Who I am and who I want to be: Personal Branding 101

10/13/14

You don’t know it yet, but you’ve already built yourself a personal brand by now. More often than we realize, this manufactured identity is what brings us closer or farther away from our career goals. A personal brand is how people market themselves. It’s a tool often used in career-building because it shapes our networks and how far these networks can take us into our careers. Simply put, personal branding is identifying what you want people to remember about you.

However, there is a misconception.Personal branding is not self-promotion. Skills and talents are well and good – in fact, they are the determinant factors of being a valuable employee – but appearances and impressions are just as important because they are the first steps to establishing rapport with your desired contact or company. It’s by creating an identity of someone reliable, dependable, competent and able to effectively respond to the demands of the industry that we get people to trust us.
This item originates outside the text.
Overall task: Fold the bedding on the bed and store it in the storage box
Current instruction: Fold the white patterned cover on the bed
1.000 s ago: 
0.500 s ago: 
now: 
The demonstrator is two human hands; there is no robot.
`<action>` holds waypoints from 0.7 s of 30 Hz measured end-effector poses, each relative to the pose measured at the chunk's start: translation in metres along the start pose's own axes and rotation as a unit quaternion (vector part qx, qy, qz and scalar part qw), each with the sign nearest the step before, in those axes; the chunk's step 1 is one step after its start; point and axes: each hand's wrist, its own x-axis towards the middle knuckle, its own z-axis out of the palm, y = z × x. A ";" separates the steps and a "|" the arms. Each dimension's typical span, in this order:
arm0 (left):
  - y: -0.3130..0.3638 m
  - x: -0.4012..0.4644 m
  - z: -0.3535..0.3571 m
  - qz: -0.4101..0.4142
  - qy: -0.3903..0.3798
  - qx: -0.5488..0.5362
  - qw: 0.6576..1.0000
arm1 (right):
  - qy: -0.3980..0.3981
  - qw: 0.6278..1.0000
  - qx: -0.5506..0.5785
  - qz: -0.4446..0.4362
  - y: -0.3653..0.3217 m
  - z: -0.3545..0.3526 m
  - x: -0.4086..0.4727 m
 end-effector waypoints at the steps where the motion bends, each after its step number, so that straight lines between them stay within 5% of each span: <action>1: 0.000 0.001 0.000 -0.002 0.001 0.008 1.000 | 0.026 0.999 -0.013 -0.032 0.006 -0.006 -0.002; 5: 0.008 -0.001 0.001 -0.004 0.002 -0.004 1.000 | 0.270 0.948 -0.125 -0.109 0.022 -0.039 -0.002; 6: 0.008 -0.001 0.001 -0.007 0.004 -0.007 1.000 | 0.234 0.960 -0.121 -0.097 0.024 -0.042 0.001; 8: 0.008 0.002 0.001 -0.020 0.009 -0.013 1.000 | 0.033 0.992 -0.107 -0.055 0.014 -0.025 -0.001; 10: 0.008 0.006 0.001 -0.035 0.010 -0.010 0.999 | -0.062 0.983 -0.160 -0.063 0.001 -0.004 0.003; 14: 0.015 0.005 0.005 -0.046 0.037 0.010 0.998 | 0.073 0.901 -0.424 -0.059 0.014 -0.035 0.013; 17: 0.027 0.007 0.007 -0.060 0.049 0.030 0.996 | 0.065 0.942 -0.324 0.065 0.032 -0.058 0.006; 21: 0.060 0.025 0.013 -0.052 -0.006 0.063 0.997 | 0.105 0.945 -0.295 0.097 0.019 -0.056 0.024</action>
Personal branding involves the following: overall health and wellness, clothes, physical attractiveness and demeanor, digital identity, and area of knowledge.

 

Overall health and wellness is important because it speaks about how you value yourself.

If you display yourself as someone independent and perfectly responsible for your well-being, you send the message that you can effectively perform your duties and responsibilities without compromising your health or the quality of your work.

 

The most common way we brand ourselves is how we dress.

The clothes you wear directly affect the image you want to portray. You can regulate that image according to the situation and the message you want to send across. Dress professionally to get the look of a person-in-charge; go a little casual or colorful if you want to champion your creative side. All these things factor into how people will recognize you and how you can stand out from the lot.

 

Physical attractiveness and demeanor matter — but not in the way some people might think.

Remove the negative connotations; this is actually closer to how you’d value your health and wellness. Attractiveness or aesthetics determines the type of environment you want to build with your networks. By paying close attention to the “vibe” you project, you can control how your peers see you as well as how they act around you. But there are dangers to taking this lightly; sometimes looking too young may lead people to think you’re inexperienced, hence unreliable; looking a little to mean might make you the office’s grump. It’s all about balance, about cultivating their respect as well as their trust.

 

Living in the digital age, it follows that you should have a digital identity.

Your online presence is an extension of your physical self, therefore how and what you express online, as it is open to the public, say as much about you as in any other medium. Since it adds to your value, you must be mindful with what you choose to share especially since you can’t support or defend your statements from other people’s interpretations.

 

You can’t fake the area of your knowledge.

Now this is where it gets a little tricky. When dealing with people, you need to know what you’re saying and why you’re saying them so that others will believe you. Effective communication is about substance and delivery so it is important to be honest with the information we share and make sure that they are valuable enough to share.